■ **Exercise details**
A faithful transcription of the entries below is required.
:: Extracted information ::
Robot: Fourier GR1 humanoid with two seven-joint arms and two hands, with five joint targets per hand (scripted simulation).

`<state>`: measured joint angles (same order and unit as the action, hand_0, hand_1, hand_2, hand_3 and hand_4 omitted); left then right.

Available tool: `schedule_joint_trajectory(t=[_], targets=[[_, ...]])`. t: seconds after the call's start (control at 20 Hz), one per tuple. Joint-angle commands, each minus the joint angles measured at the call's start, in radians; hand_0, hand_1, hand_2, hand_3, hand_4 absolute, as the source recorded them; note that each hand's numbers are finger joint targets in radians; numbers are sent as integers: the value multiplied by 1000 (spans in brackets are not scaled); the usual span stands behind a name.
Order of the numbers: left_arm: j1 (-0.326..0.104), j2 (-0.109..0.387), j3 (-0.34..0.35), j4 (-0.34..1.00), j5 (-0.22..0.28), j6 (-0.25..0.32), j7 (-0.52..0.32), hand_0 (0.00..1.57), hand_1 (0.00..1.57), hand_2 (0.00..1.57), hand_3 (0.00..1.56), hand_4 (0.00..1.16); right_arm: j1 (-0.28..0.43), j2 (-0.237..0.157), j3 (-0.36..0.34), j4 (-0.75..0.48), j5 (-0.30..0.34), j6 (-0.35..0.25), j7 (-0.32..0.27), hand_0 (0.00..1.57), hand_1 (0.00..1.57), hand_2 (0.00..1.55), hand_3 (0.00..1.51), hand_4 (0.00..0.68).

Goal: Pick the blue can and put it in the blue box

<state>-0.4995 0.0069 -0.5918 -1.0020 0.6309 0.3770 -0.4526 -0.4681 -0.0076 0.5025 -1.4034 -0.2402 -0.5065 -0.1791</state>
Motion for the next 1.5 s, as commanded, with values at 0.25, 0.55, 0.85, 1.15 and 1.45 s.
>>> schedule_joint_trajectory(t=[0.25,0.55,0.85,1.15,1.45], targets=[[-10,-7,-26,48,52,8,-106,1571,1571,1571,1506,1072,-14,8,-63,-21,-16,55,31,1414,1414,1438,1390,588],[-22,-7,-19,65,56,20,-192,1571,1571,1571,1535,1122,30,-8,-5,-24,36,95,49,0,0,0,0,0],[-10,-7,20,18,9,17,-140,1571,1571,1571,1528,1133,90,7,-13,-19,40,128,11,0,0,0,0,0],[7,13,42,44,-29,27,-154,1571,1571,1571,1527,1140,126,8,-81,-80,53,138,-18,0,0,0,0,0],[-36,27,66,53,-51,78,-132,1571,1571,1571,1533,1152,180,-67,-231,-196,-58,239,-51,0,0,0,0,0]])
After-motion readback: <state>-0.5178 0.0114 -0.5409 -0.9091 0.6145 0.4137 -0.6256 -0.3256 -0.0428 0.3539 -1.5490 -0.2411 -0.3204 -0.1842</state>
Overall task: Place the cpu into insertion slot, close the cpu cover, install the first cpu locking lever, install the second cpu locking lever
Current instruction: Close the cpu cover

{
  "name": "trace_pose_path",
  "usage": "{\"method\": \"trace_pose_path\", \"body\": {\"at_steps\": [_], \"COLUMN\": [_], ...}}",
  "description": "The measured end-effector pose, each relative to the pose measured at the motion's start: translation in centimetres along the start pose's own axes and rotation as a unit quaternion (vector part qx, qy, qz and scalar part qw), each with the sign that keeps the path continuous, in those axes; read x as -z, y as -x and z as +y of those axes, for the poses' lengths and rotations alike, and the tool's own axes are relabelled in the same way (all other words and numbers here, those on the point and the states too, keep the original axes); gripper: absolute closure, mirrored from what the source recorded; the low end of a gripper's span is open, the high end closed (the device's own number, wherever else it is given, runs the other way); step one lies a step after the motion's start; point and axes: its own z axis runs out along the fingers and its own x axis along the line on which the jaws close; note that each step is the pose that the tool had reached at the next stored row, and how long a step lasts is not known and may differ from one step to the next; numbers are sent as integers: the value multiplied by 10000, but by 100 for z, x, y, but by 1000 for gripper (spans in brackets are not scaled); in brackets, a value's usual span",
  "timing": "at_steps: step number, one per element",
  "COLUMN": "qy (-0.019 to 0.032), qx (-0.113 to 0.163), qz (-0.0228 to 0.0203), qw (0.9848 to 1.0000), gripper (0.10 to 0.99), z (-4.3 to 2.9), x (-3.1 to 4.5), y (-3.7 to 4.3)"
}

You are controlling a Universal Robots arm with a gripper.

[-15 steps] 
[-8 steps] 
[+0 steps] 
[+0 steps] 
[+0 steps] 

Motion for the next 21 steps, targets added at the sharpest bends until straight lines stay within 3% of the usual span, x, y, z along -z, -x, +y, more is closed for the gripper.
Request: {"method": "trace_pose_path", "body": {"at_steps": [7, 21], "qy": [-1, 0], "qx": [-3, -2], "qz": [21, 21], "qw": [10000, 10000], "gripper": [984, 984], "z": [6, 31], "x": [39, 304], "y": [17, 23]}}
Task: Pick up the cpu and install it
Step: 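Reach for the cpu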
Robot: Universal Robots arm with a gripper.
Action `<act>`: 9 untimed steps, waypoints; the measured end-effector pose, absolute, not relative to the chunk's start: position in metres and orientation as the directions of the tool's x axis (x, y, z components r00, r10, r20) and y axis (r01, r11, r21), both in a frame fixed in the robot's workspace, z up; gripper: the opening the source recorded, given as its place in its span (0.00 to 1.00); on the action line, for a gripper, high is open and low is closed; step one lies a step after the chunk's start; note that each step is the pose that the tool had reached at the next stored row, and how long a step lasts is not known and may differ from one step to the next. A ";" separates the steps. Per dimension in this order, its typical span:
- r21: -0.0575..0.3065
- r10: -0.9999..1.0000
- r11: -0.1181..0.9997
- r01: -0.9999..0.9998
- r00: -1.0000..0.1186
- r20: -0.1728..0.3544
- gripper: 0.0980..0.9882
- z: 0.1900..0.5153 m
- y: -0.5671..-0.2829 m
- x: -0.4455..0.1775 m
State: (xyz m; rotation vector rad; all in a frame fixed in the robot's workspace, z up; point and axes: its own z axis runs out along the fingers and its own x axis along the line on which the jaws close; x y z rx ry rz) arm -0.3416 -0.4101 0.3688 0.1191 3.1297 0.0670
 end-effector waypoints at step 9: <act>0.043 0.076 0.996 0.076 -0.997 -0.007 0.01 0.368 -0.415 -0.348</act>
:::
■ **Exercise result**
Robot: Fourier GR1 humanoid with two seven-joint arms and two hands, with five joint targets per hand (scripted simulation).

`<state>`: measured joint angles (same order and unit as the action, hand_0, hand_1, hand_2, hand_3 and hand_4 omitted); left then right.

Available tool: `schedule_joint_trajectory(t=[_], targets=[[_, ...]])`. t: seconds after the call's start (control at 20 Hz), one per tuple. Joint-angle commands, each minus the joint angles measured at the call's start, in radians; hand_0, hand_1, hand_2, hand_3, hand_4 absolute, as the source recorded them; note that each hand's numbers are finger joint targets in radians; numbers are sent as integers: the value multiplied by 1000 (spans in brackets are not scaled); the usual span stands behind a name.
Order of the numbers: left_arm: j1 (-0.326..0.104), j2 (-0.109..0.387), j3 (-0.34..0.35), j4 (-0.34..1.00), j5 (-0.22..0.28), j6 (-0.25..0.32), j7 (-0.52..0.32), hand_0 (0.00..1.57), hand_1 (0.00..1.57), hand_2 (0.00..1.57), hand_3 (0.00..1.56), hand_4 (0.00..1.16); right_arm: j1 (-0.28..0.43), j2 (-0.237..0.157), j3 (-0.36..0.34), j4 (-0.75..0.48), j5 (-0.30..0.34), j6 (-0.35..0.25), j7 (-0.32..0.27), hand_0 (0.00..1.57), hand_1 (0.00..1.57), hand_2 (0.00..1.55), hand_3 (0.00..1.51), hand_4 (0.00..0.68).

Goal: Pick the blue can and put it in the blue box

<state>-0.4995 0.0069 -0.5918 -1.0020 0.6309 0.3770 -0.4526 -0.4681 -0.0076 0.5025 -1.4034 -0.2402 -0.5065 -0.1791</state>
Motion for the next 1.5 s, as commanded, with values at 0.25, 0.55, 0.85, 1.15 and 1.45 s.
>>> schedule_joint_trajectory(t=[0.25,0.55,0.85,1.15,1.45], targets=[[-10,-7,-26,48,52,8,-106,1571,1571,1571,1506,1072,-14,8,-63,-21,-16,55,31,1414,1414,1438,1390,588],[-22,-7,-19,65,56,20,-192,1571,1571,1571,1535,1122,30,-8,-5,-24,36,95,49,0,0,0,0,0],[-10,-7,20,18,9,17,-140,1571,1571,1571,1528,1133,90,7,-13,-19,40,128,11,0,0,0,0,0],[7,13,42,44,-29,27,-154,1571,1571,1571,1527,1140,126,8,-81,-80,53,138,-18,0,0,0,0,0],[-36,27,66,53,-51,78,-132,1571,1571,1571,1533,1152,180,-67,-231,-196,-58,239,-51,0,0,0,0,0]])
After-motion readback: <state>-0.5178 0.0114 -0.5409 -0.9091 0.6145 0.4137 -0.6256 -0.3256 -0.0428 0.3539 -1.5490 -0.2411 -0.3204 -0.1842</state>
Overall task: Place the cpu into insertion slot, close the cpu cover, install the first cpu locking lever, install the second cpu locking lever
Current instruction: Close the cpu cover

{
  "name": "trace_pose_path",
  "usage": "{\"method\": \"trace_pose_path\", \"body\": {\"at_steps\": [_], \"COLUMN\": [_], ...}}",
  "description": "The measured end-effector pose, each relative to the pose measured at the motion's start: translation in centimetres along the start pose's own axes and rotation as a unit quaternion (vector part qx, qy, qz and scalar part qw), each with the sign that keeps the path continuous, in those axes; read x as -z, y as -x and z as +y of those axes, for the poses' lengths and rotations alike, and the tool's own axes are relabelled in the same way (all other words and numbers here, those on the point and the states too, keep the original axes); gripper: absolute closure, mirrored from what the source recorded; the low end of a gripper's span is open, the high end closed (the device's own number, wherever else it is given, runs the other way); step one lies a step after the motion's start; point and axes: its own z axis runs out along the fingers and its own x axis along the line on which the jaws close; note that each step is the pose that the tool had reached at the next stored row, and how long a step lasts is not known and may differ from one step to the next; numbers are sent as integers: the value multiplied by 10000, but by 100 for z, x, y, but by 1000 for gripper (spans in brackets are not scaled); in brackets, a value's usual span",
  "timing": "at_steps: step number, one per element",
  "COLUMN": "qy (-0.019 to 0.032), qx (-0.113 to 0.163), qz (-0.0228 to 0.0203), qw (0.9848 to 1.0000), gripper (0.10 to 0.99), z (-4.3 to 2.9), x (-3.1 to 4.5), y (-3.7 to 4.3)"
}

You are controlling a Universal Robots arm with a gripper.

[-15 steps] 
[-8 steps] 
[+0 steps] 
[+0 steps] 
[+0 steps] 

Motion for the next 21 steps, targets added at the sharpest bends until straight lines stay within 3% of the usual span, x, y, z along -z, -x, +y, more is closed for the gripper.
Request: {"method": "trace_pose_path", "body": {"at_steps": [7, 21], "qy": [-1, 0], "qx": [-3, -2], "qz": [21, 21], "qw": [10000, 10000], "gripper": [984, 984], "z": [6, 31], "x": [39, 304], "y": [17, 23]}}
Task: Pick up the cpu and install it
Step: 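Reach for the cpu
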Robot: Universal Robots arm with a gripper.
Action `<act>`: 9 untimed steps, waypoints; the measured end-effector pose, absolute, not relative to the chunk's start: position in metres and orientation as the directions of the tool's x axis (x, y, z components r00, r10, r20) and y axis (r01, r11, r21), both in a frame fixed in the robot's workspace, z up; gripper: the opening the source recorded, given as its place in its span (0.00 to 1.00); on the action line, for a gripper, high is open and low is closed; step one lies a step after the chunk's start; note that each step is the pose that the tool had reached at the next stored row, and how long a step lasts is not known and may differ from one step to the next. A ";" separates the steps. Per dimension in this order, its typical span:
- r21: -0.0575..0.3065
- r10: -0.9999..1.0000
- r11: -0.1181..0.9997
- r01: -0.9999..0.9998
- r00: -1.0000..0.1186
- r20: -0.1728..0.3544
- gripper: 0.0980..0.9882
- z: 0.1900..0.5153 m
- y: -0.5671..-0.2829 m
- x: -0.4455..0.1775 m
State: (xyz m; rotation vector rad; all in a frame fixed in the robot's workspace, z up; point and axes: its own z axis runs out along the fingers and its own x axis along the line on which the jaws close; x y z rx ry rz) arm -0.3416 -0.4101 0.3688 0.1191 3.1297 0.0670
 end-effector waypoints at step 9: <act>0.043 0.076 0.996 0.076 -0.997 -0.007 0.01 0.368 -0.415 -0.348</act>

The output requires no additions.